The rating agency also carried out outlook revisions as part of the implementation of the updated criteria. Eleven programmes were placed on positive outlook, 27 were kept on or revised to negative outlook, and 90 were kept on or revised to a stable outlook. One other programme is on Rating Watch Evolving and another on Rating Watch Negative.
Fitch said that it will review the rating of covered bond programmes on positive outlook over the coming weeks, once the text of the BRRD is signed by representatives of the European Parliament and the Council of the European Union, which it expects to happen in the middle of May, and that ratings could be upgraded if justified by overcollateralisation (OC) levels.
These would the first upgrades stemming from the rating agency’s methodological response to the introduction of bail-in frameworks in Europe.
The rating agency said that 92 of the 130 programmes publicly rated by Fitch were eligible for IDR uplift. Of these, 40 were assigned an IDR uplift of two, 29 a one notch uplift, and 23 were not assigned an uplift.
“While this last group were eligible for an IDR uplift due to their exemption from bail-in, they nevertheless did not fulfil the criteria for a positive uplift,” said Fitch.

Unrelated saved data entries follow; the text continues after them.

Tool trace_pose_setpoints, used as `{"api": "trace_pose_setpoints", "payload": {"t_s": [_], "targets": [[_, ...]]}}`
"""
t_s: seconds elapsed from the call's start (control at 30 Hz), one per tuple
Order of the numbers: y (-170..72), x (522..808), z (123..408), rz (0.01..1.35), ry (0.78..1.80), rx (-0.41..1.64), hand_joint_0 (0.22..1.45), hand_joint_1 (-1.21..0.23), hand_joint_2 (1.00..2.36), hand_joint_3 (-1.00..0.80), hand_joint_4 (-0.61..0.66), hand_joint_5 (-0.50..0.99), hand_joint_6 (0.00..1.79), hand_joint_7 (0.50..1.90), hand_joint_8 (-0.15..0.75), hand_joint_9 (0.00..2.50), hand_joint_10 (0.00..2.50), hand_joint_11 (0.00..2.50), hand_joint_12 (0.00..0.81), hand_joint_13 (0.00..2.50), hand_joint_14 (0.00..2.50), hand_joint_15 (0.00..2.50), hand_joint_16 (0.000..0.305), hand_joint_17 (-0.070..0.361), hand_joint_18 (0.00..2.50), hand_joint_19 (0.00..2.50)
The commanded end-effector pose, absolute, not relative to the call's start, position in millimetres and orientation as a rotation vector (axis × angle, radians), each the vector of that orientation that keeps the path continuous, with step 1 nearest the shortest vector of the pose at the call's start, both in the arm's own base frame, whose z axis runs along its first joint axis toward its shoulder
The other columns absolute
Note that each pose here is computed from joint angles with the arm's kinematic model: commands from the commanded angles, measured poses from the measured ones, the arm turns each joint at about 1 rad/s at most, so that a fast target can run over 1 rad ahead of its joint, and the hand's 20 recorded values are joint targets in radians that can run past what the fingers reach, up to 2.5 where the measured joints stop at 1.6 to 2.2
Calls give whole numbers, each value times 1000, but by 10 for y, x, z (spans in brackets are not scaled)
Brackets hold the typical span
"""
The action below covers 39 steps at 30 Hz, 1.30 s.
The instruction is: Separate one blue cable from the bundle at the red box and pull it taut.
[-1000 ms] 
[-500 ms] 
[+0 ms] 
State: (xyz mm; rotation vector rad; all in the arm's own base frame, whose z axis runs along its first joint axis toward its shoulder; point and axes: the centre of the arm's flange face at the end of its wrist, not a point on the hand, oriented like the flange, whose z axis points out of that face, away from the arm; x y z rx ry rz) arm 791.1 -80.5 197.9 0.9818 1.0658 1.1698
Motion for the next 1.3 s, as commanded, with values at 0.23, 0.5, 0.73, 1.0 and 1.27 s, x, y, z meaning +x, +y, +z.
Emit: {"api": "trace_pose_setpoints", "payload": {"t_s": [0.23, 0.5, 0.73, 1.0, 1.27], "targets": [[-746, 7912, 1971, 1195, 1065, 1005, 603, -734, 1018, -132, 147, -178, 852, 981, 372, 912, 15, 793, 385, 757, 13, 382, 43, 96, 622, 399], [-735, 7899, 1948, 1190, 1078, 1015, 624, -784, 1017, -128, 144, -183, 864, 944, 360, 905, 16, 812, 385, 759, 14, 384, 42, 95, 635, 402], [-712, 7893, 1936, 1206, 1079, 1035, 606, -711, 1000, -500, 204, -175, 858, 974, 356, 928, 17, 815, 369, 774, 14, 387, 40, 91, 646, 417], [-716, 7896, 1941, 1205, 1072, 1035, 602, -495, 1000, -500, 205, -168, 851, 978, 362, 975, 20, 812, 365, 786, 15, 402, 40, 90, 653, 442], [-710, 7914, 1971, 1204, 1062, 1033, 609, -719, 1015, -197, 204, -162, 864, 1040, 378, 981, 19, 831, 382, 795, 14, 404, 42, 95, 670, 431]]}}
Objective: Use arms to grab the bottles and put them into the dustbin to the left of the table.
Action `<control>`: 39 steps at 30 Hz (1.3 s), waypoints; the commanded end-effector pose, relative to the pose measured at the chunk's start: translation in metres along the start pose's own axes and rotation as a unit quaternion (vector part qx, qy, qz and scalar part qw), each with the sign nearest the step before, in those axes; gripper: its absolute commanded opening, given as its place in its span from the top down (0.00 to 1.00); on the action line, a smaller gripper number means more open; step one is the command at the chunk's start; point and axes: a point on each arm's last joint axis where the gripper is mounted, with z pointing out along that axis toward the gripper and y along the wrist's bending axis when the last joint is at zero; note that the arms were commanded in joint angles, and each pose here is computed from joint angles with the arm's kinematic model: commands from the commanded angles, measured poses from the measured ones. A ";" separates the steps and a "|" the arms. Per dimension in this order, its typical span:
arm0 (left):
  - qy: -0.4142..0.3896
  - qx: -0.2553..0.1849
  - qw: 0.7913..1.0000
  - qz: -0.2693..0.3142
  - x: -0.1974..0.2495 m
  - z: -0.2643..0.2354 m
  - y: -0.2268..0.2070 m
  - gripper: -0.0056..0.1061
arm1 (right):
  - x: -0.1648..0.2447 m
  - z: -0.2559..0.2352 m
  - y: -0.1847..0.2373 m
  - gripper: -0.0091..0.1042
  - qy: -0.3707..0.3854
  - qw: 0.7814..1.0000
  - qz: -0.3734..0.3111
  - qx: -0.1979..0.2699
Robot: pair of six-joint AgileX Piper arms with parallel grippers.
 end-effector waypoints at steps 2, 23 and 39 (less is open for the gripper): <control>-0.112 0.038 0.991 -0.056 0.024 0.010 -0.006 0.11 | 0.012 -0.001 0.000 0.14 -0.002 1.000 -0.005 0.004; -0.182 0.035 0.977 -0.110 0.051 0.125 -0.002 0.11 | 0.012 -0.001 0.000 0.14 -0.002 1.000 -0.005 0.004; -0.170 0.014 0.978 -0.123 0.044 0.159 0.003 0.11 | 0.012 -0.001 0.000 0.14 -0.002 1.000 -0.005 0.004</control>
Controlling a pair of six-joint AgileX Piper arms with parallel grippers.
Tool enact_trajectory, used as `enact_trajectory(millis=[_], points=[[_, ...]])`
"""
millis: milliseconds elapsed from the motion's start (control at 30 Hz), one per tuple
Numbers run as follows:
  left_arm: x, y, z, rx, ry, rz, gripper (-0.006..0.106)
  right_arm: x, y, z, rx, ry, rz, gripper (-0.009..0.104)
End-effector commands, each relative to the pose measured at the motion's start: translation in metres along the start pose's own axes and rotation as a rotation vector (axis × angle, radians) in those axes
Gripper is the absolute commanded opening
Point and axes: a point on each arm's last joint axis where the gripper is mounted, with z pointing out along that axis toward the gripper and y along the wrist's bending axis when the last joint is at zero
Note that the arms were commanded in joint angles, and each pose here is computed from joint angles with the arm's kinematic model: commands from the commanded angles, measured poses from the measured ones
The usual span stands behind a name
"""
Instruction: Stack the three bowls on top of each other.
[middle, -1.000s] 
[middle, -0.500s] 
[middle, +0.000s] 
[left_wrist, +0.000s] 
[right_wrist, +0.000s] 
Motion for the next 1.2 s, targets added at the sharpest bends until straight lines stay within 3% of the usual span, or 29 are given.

The breakeven OC levels for existing rating levels could decrease for those programmes on stable outlook, added Fitch, if the combination of the issuer IDR and the IDR uplift leads to a covered bond rating on a probability of default basis that is within two notches of the prevailing covered bond rating for investment grade ratings. The threshold is three notches for speculative grade ratings.